Chris got stuck in as can only be expected these days, saying that there were too many generalisations in this argument, that he wasn't looking at it from both sides, the vendor and the buyer. Each of course looks at security in different ways. But this is a different argument to that which Mark was making I think. What both posts confirm is that security is what Richard B calls "Table Stakes". You don't get to play the game without it. Now I don't always agree with Richard 100%, he comes up with a lot of fresh and sometimes crazy ideas, but this time he has it on the button, and in a very concise way.

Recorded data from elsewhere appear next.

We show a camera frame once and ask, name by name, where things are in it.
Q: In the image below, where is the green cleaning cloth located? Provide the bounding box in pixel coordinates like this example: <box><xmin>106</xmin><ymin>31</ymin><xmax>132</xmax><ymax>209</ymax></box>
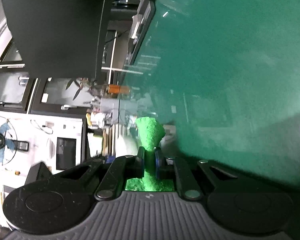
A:
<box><xmin>125</xmin><ymin>116</ymin><xmax>174</xmax><ymax>192</ymax></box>

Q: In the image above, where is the stack of books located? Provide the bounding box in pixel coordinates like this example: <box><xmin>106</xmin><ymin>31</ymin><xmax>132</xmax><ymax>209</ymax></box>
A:
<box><xmin>101</xmin><ymin>124</ymin><xmax>129</xmax><ymax>156</ymax></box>

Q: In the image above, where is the grey desk organizer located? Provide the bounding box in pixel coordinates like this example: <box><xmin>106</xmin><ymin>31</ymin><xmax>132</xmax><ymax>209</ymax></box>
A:
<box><xmin>100</xmin><ymin>98</ymin><xmax>138</xmax><ymax>125</ymax></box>

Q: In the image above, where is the orange jar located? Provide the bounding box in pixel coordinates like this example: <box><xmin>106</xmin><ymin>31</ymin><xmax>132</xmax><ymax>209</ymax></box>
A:
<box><xmin>107</xmin><ymin>84</ymin><xmax>130</xmax><ymax>95</ymax></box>

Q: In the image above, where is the potted plant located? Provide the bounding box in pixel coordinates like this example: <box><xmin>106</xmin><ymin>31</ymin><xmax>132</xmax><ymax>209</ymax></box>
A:
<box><xmin>65</xmin><ymin>77</ymin><xmax>100</xmax><ymax>101</ymax></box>

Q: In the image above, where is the blue desk fan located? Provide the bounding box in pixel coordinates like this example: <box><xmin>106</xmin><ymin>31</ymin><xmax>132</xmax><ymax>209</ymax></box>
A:
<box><xmin>0</xmin><ymin>116</ymin><xmax>18</xmax><ymax>166</ymax></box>

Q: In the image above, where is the grey notepad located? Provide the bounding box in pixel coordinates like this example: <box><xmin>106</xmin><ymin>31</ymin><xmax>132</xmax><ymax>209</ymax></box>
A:
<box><xmin>129</xmin><ymin>14</ymin><xmax>142</xmax><ymax>39</ymax></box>

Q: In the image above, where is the black curved monitor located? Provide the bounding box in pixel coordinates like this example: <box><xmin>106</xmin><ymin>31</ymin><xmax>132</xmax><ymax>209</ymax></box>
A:
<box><xmin>1</xmin><ymin>0</ymin><xmax>113</xmax><ymax>79</ymax></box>

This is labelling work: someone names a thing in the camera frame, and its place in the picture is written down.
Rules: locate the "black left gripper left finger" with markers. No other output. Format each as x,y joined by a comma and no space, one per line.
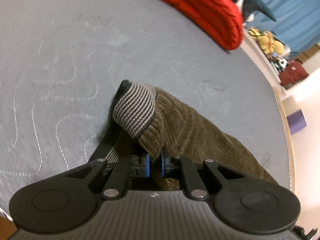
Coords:
110,180

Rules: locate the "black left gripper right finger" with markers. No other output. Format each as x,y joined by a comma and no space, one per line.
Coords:
199,181

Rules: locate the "brown corduroy pants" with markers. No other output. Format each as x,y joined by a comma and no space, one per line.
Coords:
147,118

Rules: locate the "purple box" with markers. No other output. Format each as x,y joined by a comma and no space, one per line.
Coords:
296,121

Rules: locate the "black white plush toy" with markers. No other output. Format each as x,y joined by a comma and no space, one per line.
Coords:
279,65

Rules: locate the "dark red bag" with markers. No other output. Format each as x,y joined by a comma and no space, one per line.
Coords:
294,73

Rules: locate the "yellow plush toy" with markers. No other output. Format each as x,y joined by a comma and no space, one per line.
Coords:
266,42

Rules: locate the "red knitted sweater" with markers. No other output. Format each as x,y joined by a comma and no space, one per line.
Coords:
219,19

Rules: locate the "teal hanging garment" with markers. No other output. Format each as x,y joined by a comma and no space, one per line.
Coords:
250,6

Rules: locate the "blue curtain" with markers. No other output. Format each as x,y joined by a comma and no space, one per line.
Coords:
297,23

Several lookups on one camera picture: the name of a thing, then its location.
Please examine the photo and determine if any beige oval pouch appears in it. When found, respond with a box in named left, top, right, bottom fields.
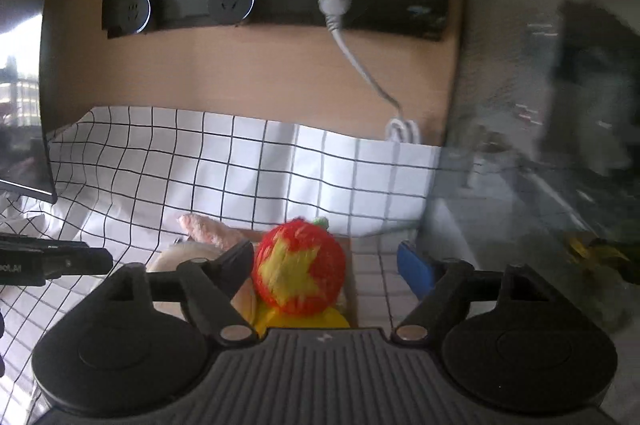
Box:
left=146, top=241, right=222, bottom=272

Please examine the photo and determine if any pink striped towel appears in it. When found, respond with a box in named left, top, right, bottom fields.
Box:
left=178, top=213, right=245, bottom=252

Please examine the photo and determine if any yellow rubber toy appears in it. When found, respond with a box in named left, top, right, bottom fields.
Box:
left=253, top=305, right=350, bottom=336

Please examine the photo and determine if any red yellow knitted ball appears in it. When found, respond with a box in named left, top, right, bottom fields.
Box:
left=252, top=217, right=347, bottom=317

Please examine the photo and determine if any pink cardboard box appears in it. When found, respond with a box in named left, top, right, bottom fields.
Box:
left=238, top=228, right=358, bottom=327

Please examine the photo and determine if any white black grid tablecloth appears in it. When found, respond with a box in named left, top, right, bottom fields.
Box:
left=0, top=106, right=444, bottom=425

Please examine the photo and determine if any glass side computer case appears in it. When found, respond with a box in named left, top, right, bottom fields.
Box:
left=418, top=0, right=639, bottom=424

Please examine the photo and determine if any black monitor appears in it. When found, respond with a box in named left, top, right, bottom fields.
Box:
left=1, top=0, right=58, bottom=203

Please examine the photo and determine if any white power cable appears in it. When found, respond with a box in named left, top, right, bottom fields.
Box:
left=316, top=0, right=422, bottom=146

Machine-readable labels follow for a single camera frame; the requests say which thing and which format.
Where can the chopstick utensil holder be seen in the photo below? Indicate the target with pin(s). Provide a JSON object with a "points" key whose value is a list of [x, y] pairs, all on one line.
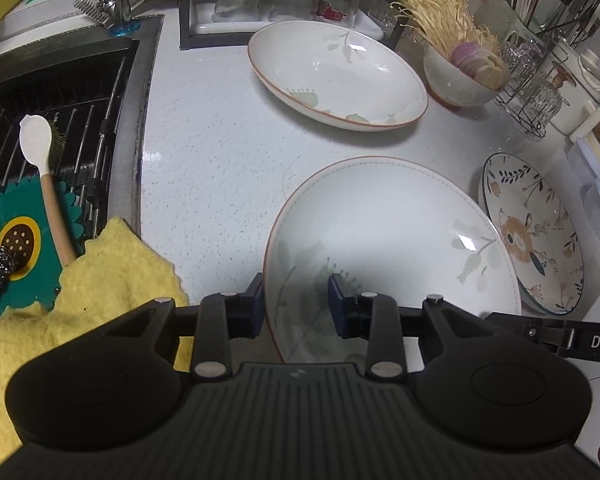
{"points": [[555, 0]]}

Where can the sliced purple onion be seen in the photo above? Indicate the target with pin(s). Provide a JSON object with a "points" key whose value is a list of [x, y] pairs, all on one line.
{"points": [[481, 65]]}

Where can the white bowl with vegetables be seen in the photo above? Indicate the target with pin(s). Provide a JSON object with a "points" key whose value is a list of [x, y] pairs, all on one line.
{"points": [[452, 86]]}

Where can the white oval leaf-pattern plate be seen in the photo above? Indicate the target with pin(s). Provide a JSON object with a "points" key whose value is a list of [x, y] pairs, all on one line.
{"points": [[337, 76]]}

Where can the white silicone spatula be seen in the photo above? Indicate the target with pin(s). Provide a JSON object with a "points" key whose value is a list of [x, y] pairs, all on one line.
{"points": [[36, 139]]}

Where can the large white leaf-pattern plate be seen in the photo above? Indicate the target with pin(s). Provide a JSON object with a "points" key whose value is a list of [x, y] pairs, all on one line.
{"points": [[385, 225]]}

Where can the black glass rack tray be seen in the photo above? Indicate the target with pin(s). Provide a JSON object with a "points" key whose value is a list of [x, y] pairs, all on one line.
{"points": [[198, 30]]}

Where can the green sunflower sink mat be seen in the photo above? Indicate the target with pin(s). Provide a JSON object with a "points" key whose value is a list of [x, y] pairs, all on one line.
{"points": [[25, 233]]}

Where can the yellow dish cloth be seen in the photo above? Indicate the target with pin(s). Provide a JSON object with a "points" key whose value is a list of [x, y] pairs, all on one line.
{"points": [[117, 274]]}

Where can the wire cup holder rack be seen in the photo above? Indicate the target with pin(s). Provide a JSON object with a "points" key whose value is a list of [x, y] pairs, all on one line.
{"points": [[537, 73]]}

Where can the enoki mushroom bunch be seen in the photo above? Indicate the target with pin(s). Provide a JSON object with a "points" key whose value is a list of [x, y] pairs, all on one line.
{"points": [[445, 24]]}

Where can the black sink drain rack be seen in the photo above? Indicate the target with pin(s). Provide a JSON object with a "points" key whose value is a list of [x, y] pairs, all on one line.
{"points": [[79, 91]]}

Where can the floral patterned ceramic plate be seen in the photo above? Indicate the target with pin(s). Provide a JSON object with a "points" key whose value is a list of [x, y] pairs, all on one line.
{"points": [[537, 232]]}

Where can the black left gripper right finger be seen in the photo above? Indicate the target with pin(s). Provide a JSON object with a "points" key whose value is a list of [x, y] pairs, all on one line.
{"points": [[379, 320]]}

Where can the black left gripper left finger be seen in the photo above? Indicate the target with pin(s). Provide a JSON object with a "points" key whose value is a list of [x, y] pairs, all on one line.
{"points": [[207, 329]]}

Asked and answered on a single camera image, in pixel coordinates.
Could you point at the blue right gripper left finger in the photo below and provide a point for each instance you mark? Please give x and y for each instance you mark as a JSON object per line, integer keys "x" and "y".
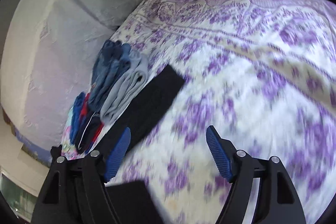
{"x": 116, "y": 155}

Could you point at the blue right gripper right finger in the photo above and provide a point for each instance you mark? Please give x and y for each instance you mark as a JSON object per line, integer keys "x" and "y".
{"x": 221, "y": 156}

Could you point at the black pants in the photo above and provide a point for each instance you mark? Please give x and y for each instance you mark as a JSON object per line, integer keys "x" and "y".
{"x": 144, "y": 111}

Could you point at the folded red navy clothes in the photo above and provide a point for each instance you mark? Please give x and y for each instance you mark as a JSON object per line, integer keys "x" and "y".
{"x": 85, "y": 124}

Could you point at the floral teal folded blanket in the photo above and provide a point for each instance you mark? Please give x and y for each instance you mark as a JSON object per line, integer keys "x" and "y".
{"x": 68, "y": 150}

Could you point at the folded grey pants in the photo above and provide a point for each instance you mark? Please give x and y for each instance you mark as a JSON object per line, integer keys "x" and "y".
{"x": 126, "y": 88}

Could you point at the purple floral bedsheet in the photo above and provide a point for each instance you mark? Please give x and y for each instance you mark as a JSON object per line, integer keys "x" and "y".
{"x": 262, "y": 72}

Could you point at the folded blue jeans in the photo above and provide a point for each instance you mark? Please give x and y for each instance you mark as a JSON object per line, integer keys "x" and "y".
{"x": 112, "y": 62}

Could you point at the white lace cloth cover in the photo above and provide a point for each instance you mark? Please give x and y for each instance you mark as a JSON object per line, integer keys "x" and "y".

Now Rich M has got in between them both with his own economics take on why this is the case. It's true, security doesn't affect consumers in the ways we would expect or hope as security practitioners hoping to make some money from our skills.
I think anyone working in security, especially at a vendor, knows only too painfully well that security and privacy are table stakes. This is why we need compliance to get people off their arses and looking at security in the first place. If security were attractive, PCI, HIPAA, GLBA, SOX, CFR21, etc. wouldn't need to exist. But with compliance, security turns into marketing rather than technical skills. This suits me fine in fact, I've been a sales engineer for many years, and know these arguments inside out, but I think this goes some way to explaining our ambivalence towards compliance.
Compliance does not equal security, we hear that all the time. Compliance is a business driver, and for security to survive as an industry we need to bow to it. Security as a purely technical discipline is no longer viable, yet to hear the amount of complaints about compliance, PCI in particular, you would think it was nothing but. Security as a business is dangerous however, and is taking security a long way from being secure in many cases.
I'm going to continue this in a separate post, because I have plenty to say on it. This may have to wait however as I'm leaving Spain today and have to pack!